What are the responsibilities and job description for the Insurance Liaison position at Community Health Net?
Summary
Under the direction of the Controller, the FQHC Insurance Liaison plays a crucial role in fostering communication and collaboration between the Federally Qualified Health Center (FQHC) and various insurance providers. This position is responsible for managing insurance-related processes, verifying patient coverage, and ensuring accurate billing and reimbursement.
Essential Duties and Responsibilities
• Insurance Verification:
-Verify patients’ insurance coverage and eligibility.
- Collaborate with patients to obtain necessary insurance information.
- Update and maintain accurate insurance records.
• Billing and Coding:
- Work closely with billing and coding staff to ensure accurate claims submission.
- Review claims for completeness and accuracy before submission.
- Address any insurance-related issues emerging during the billing process.
• Communication with Insurance Providers:
- Establish and maintain strong relationships with insurance company representatives.
- Regularly communicate with insurance representatives accordingly.
- Stay informed about changes in insurance policies and procedures.
• Patient Education:
- Provide patients with information regarding their insurance coverage and benefits.
- Assist patients in understanding and navigating the insurance process.
- Address patient inquiries related to insurance matters.
• Claims Resolution:
- Investigate and resolve insurance-related claim denials and/or rejections by means of the worklog.
- Work proactively to prevent claim denials through accurate documentation and communication.
• Maintains all passwords for the Managed Care/Third Party carriers who allow verification via provider websites.
• Maintains confidentiality of all information/adheres to all HIPPA guidelines/regulations.
• Responsible for ensuring external and internal telephone calls are answered in a professional and timely manner in accordance with department policies, procedures, and performance goals.
• Perform other duties that may be assigned by Controller.
Requirements/Qualifications
• High school diploma or General Education Degree (GED)
• Preferred minimum of three (3) years’ experience in one or more of the following: Medical/ Dental Coding Certification and/or knowledge of Current Medical Terminology (CMT), Current Dental Terminology (CDT)
• Relevant work experience in a medical or dental office or setting.

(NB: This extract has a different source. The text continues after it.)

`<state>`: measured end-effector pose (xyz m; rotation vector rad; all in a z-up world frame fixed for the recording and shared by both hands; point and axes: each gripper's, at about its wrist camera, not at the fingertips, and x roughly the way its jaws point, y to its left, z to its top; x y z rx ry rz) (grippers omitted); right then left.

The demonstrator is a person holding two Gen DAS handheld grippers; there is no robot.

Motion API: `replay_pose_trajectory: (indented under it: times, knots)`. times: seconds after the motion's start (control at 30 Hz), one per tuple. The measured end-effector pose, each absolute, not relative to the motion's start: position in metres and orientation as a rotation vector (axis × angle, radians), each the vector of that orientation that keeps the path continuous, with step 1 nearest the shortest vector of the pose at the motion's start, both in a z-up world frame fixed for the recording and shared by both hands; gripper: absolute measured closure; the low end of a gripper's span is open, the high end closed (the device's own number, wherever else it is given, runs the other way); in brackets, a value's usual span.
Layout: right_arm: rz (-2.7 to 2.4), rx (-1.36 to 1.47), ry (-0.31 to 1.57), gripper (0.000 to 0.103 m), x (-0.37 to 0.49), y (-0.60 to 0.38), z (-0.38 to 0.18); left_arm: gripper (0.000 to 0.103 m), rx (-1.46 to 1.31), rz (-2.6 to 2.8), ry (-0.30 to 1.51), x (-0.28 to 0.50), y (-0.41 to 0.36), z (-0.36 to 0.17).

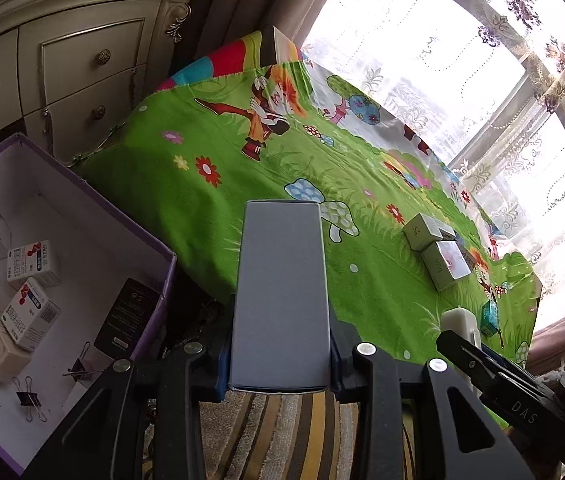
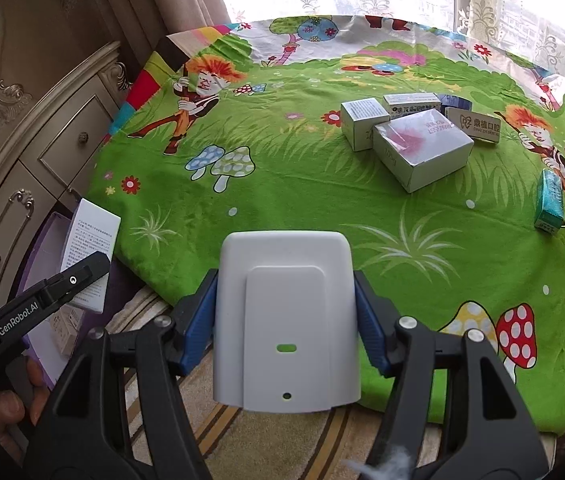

• Highly proficient in spreadsheet software such as Microsoft Excel.
• Ability to effectively communicate both verbally and in writing. Additionally, establish and maintain effective working relationships with employees, departments, and the public.
• Ability to work independently and with a team to obtain objectives.
• Ability to use office productivity tools such as Google search engine, email, scanner, etc.